* EXERCISE INSTRUCTIONS
Return every line from the listing where the word "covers" occurs.

═════ RECORDS SUPPLIED ═════

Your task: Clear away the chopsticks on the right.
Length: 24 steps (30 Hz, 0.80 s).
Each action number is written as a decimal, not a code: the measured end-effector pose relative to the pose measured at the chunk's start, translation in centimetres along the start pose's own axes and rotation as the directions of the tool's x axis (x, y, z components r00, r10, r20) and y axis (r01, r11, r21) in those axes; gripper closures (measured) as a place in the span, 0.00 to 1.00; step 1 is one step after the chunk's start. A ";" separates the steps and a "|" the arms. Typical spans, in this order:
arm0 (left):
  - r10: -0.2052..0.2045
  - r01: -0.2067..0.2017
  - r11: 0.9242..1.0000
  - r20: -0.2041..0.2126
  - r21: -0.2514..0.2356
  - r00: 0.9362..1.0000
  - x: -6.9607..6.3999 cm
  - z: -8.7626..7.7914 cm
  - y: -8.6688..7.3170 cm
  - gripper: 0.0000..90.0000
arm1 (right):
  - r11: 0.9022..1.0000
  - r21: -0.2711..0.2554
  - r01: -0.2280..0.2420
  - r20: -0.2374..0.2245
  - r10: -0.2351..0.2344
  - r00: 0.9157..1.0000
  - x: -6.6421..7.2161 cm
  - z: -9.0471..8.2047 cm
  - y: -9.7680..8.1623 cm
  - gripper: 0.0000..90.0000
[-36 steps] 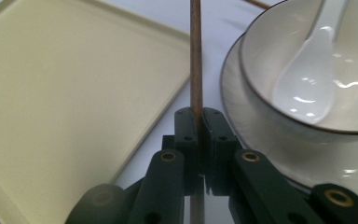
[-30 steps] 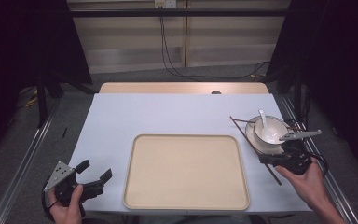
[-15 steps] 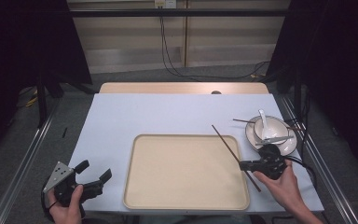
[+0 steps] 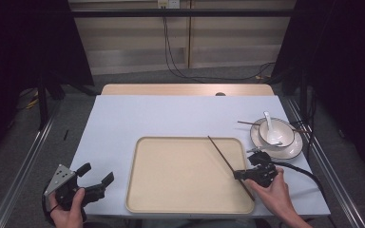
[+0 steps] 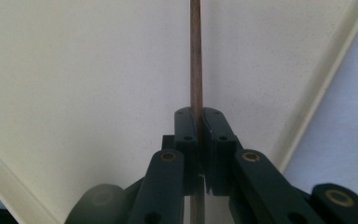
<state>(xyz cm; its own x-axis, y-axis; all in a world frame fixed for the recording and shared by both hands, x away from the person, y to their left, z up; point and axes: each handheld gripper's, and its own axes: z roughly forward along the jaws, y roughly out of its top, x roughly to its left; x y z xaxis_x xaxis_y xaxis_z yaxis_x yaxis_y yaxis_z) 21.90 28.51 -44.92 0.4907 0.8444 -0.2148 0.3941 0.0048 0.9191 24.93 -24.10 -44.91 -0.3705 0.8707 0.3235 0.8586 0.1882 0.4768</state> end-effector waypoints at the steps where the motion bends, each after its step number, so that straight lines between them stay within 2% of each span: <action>1: 0.002 -0.002 1.000 -0.002 0.002 1.000 0.0 0.0 0.0 0.03 | 1.000 -0.009 -0.002 -0.012 0.002 1.000 0.0 0.1 0.0 0.95; 6: 0.001 -0.001 1.000 0.001 0.001 1.000 0.0 0.0 0.0 0.03 | 1.000 0.021 -0.011 -0.028 0.012 1.000 0.4 1.0 -0.3 0.95; 8: 0.001 -0.001 1.000 -0.001 0.000 1.000 0.0 0.0 0.0 0.03 | 0.999 0.036 -0.011 -0.008 0.012 1.000 0.5 1.3 -0.4 0.95; 9: -0.002 0.002 1.000 -0.001 -0.002 1.000 0.0 0.0 0.0 0.03 | 1.000 0.025 0.004 -0.012 -0.003 1.000 0.3 1.3 -0.4 0.95; 11: -0.004 0.004 1.000 0.000 -0.001 1.000 0.1 0.0 0.0 0.03 | 1.000 0.031 -0.001 -0.002 0.001 1.000 0.4 1.3 -0.4 0.95; 15: -0.003 0.003 1.000 -0.003 -0.002 1.000 0.1 0.0 0.0 0.03 | 1.000 0.017 0.009 -0.020 -0.009 1.000 0.5 1.4 -0.6 0.94; 24: -0.015 0.015 1.000 -0.012 -0.027 1.000 0.0 0.1 -0.1 0.03 | 1.000 -0.003 0.018 -0.035 -0.018 0.999 0.5 1.3 -0.6 0.76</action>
<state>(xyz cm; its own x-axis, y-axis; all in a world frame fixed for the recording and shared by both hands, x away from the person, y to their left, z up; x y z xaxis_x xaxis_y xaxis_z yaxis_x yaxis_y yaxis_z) 21.92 28.50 -45.04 0.4755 0.8505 -0.2246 0.3800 0.0317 0.9244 24.65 -23.23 -46.11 -0.3980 0.8507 0.3434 0.8510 0.2025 0.4846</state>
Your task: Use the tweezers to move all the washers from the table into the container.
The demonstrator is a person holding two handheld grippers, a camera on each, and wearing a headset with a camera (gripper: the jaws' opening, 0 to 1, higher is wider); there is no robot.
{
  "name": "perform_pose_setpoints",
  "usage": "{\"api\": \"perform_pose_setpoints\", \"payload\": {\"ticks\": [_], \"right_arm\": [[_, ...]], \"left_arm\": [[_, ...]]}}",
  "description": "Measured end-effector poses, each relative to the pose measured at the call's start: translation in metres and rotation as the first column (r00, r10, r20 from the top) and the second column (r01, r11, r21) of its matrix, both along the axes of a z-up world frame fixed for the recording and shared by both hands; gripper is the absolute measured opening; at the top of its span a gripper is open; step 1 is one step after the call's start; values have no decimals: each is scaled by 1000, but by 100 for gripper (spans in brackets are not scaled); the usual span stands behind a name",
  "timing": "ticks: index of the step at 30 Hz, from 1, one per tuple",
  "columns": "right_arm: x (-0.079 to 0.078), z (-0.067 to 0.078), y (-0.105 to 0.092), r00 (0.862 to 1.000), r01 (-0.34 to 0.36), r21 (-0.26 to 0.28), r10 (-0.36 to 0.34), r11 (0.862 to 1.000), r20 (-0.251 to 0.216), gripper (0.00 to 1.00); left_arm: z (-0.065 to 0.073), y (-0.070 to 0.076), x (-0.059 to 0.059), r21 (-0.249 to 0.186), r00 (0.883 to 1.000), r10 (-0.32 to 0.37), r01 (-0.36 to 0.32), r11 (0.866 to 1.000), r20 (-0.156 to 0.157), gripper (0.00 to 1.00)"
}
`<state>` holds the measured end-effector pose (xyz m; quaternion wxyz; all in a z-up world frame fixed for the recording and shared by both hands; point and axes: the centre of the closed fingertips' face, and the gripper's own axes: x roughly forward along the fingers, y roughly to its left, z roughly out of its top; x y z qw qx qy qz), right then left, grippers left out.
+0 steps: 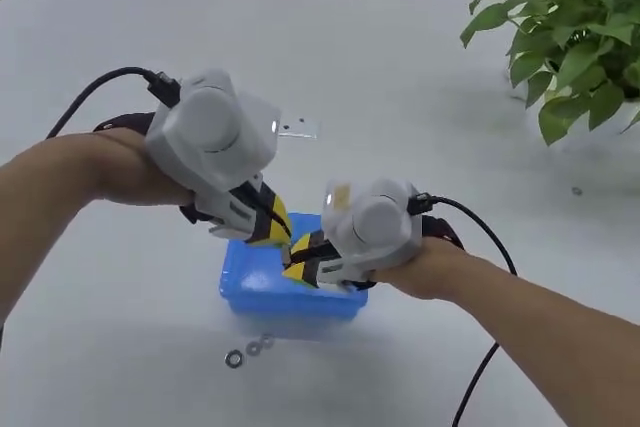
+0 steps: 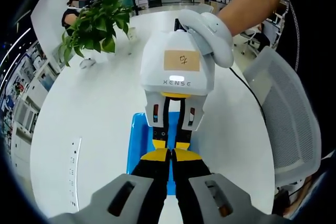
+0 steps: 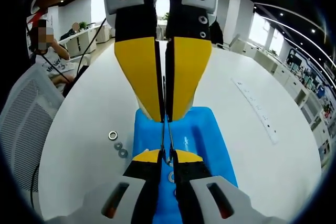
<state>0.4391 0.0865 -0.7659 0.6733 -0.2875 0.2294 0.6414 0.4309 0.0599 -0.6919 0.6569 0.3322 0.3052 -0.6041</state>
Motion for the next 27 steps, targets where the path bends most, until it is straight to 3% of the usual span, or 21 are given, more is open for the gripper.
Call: {"api": "perform_pose_setpoints", "payload": {"ticks": [10,27], "right_arm": [[1,-10,-1,1000,0,-8,0,1000,-14,10],[2,-14,0,1000,-8,-19,8,1000,-9,10]], "left_arm": [[-10,-1,3,-2,1000,2,-2,1000,-10,5],[-14,1,5,2,1000,1,-1,1000,-3,5]]}}
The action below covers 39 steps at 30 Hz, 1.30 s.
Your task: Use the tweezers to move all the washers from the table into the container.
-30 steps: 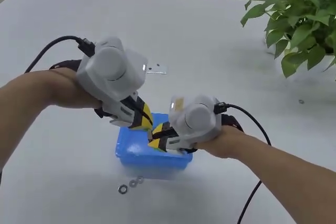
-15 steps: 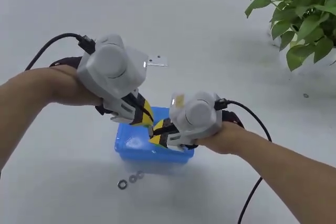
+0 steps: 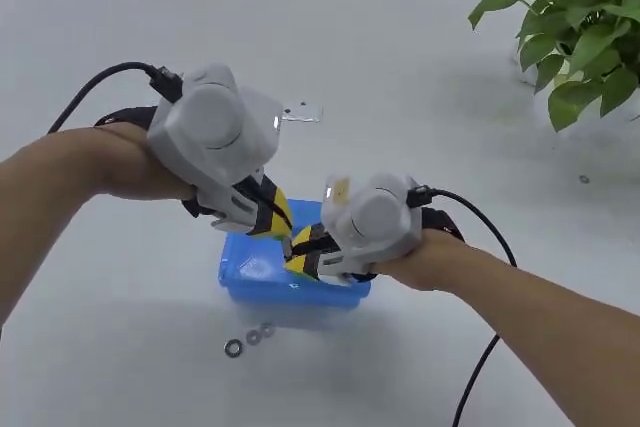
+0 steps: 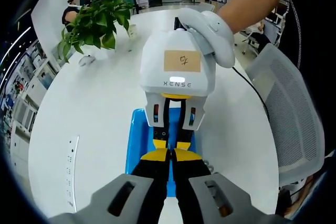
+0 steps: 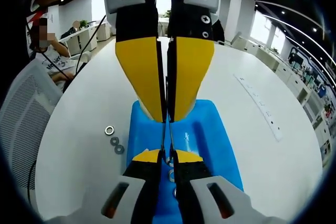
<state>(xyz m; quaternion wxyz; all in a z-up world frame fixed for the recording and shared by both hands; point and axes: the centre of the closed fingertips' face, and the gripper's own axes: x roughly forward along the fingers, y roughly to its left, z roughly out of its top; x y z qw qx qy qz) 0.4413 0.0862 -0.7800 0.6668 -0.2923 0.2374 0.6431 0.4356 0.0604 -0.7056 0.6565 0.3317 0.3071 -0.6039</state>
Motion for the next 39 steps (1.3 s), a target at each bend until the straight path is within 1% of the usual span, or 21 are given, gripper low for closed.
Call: {"api": "perform_pose_setpoints", "payload": {"ticks": [9,16,27,32,39], "right_arm": [[0,0,1,1000,-3,-4,3,1000,3,11],[0,3,1,1000,-1,-1,1,1000,9,11],[-4,14,0,1000,5,9,-6,1000,21,11],[-5,21,0,999,11,17,-12,1000,31,11],[-13,30,0,999,15,25,-16,1000,40,11]], "left_arm": [[0,1,0,1,1000,0,0,1000,1,5],[3,0,-1,-4,1000,2,-2,1000,3,5],[14,-2,-6,-8,1000,4,-4,1000,18,5],[21,-2,-9,-12,1000,9,-9,1000,30,5],[30,-3,-15,-11,999,11,-11,1000,36,5]]}}
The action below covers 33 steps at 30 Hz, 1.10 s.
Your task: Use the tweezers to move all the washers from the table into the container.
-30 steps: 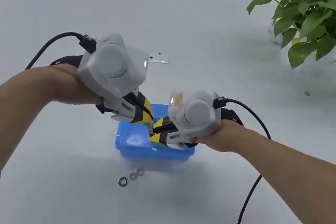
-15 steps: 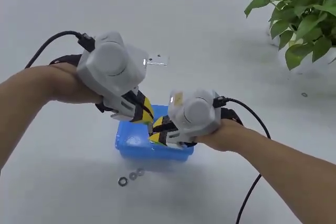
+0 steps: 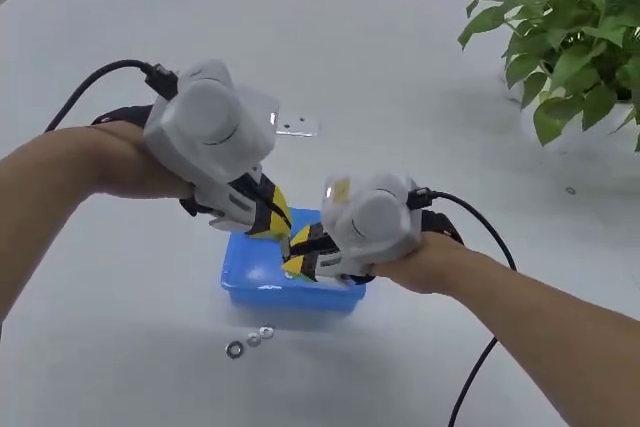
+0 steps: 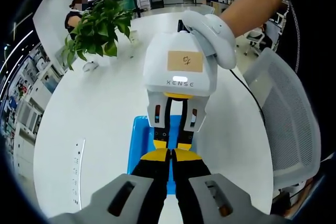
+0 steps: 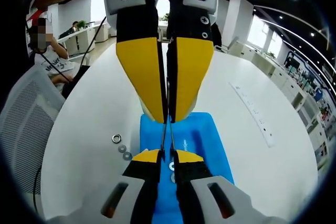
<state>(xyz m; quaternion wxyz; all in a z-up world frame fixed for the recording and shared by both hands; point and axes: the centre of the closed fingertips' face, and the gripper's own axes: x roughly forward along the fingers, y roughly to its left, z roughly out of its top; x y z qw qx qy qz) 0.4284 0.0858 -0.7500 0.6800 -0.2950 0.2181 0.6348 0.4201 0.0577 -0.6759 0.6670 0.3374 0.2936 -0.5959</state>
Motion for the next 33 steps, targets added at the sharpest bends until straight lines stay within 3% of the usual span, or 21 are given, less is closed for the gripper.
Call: {"api": "perform_pose_setpoints", "payload": {"ticks": [19,33], "right_arm": [[-20,22,2,999,-5,11,5,1000,34,11],[-34,26,5,999,-18,12,18,1000,42,12]], "left_arm": [[21,4,-23,9,1000,2,-2,1000,21,5],[25,8,-37,19,1000,3,-3,1000,23,5]]}}
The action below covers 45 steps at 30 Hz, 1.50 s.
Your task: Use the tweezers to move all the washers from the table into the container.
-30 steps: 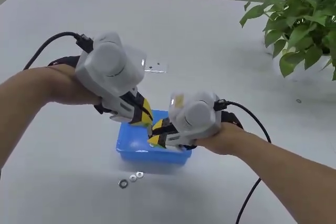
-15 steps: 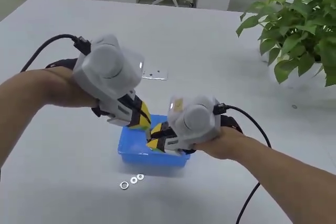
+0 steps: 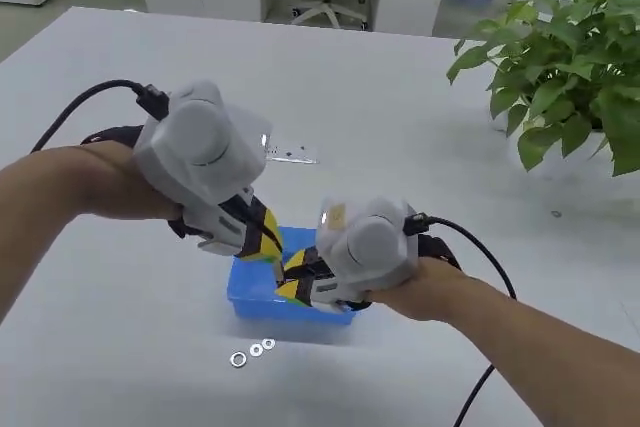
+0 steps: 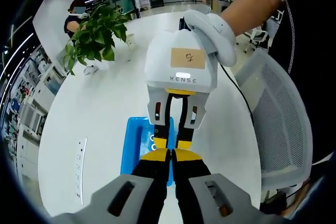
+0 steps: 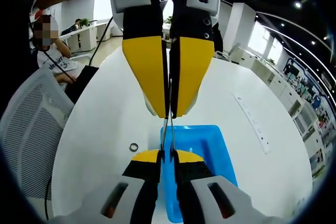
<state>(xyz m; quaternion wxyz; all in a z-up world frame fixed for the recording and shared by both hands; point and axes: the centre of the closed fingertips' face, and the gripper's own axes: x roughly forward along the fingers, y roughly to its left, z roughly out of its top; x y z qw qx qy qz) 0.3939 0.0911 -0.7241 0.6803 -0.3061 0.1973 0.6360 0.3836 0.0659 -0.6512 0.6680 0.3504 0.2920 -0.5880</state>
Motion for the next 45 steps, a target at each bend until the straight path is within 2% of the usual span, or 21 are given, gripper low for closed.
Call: {"api": "perform_pose_setpoints", "payload": {"ticks": [7,20,27,45], "right_arm": [[-8,-3,3,1000,-8,2,8,1000,-12,12],[-19,-16,8,999,-29,-7,29,1000,-34,12],[-23,-27,9,998,-34,-9,33,999,-44,12],[-33,-53,10,996,-42,-13,40,999,-86,12]], "left_arm": [[-3,3,-6,1,1000,5,-5,1000,-11,5],[-16,7,-15,14,999,8,-7,1000,-38,5],[-26,6,-18,16,999,10,-9,1000,-50,5],[-52,6,-27,22,994,6,-4,1000,-107,5]]}}
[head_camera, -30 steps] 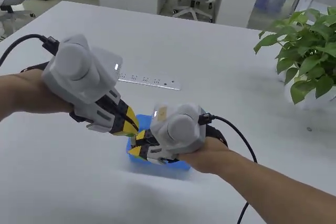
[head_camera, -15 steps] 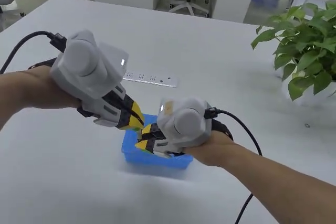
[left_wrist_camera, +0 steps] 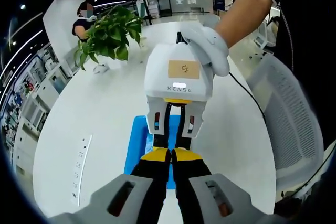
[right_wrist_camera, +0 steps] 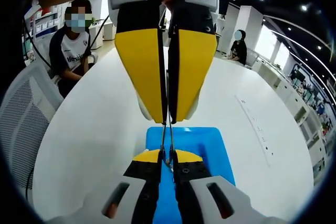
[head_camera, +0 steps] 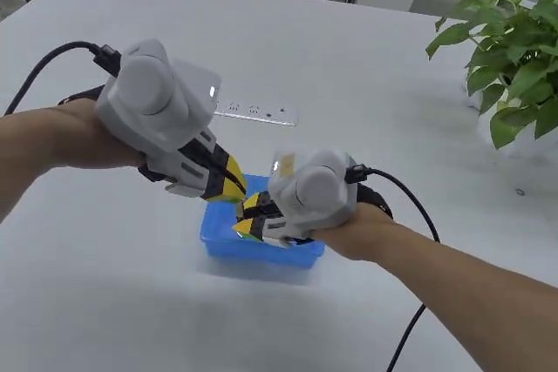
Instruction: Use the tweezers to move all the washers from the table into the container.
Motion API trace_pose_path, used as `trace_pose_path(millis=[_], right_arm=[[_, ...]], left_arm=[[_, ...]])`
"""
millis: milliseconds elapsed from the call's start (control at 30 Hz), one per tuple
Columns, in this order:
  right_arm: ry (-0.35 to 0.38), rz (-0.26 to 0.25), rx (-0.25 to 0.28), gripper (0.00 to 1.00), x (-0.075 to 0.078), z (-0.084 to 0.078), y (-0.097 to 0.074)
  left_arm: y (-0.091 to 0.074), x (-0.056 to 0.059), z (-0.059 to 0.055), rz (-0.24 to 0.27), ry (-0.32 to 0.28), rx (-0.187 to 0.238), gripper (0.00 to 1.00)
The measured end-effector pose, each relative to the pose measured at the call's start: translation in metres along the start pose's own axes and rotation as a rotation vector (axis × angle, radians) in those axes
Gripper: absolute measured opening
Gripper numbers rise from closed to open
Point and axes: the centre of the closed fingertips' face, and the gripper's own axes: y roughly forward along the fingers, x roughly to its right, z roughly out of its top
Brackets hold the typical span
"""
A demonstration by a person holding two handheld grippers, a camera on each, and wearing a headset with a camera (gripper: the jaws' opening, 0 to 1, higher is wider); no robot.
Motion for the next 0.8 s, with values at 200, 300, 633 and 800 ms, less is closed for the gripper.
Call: trace_pose_path(millis=[200, 300, 633, 800], right_arm=[[0.014, 0.007, -0.005, 0.1, 0.004, -0.012, 0.005], [0.021, 0.012, -0.01, 0.1, 0.006, -0.017, 0.008], [0.038, 0.024, -0.018, 0.1, 0.01, -0.029, 0.016], [0.039, 0.029, -0.02, 0.1, 0.01, -0.032, 0.018]], left_arm=[[0.011, -0.005, -0.005, -0.009, -0.007, -0.002, 0.06], [0.015, -0.008, -0.008, -0.012, -0.012, -0.003, 0.06], [0.029, -0.017, -0.018, -0.02, -0.024, -0.007, 0.06], [0.031, -0.018, -0.02, -0.023, -0.029, -0.009, 0.06]])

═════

* SOLUTION TO THIS EXERCISE
The action below covers 39 steps at 30 Hz, 1.30 s.
The action below covers 33 steps at 30 Hz, 1.10 s.
The action below covers 45 steps at 30 Hz, 1.50 s.

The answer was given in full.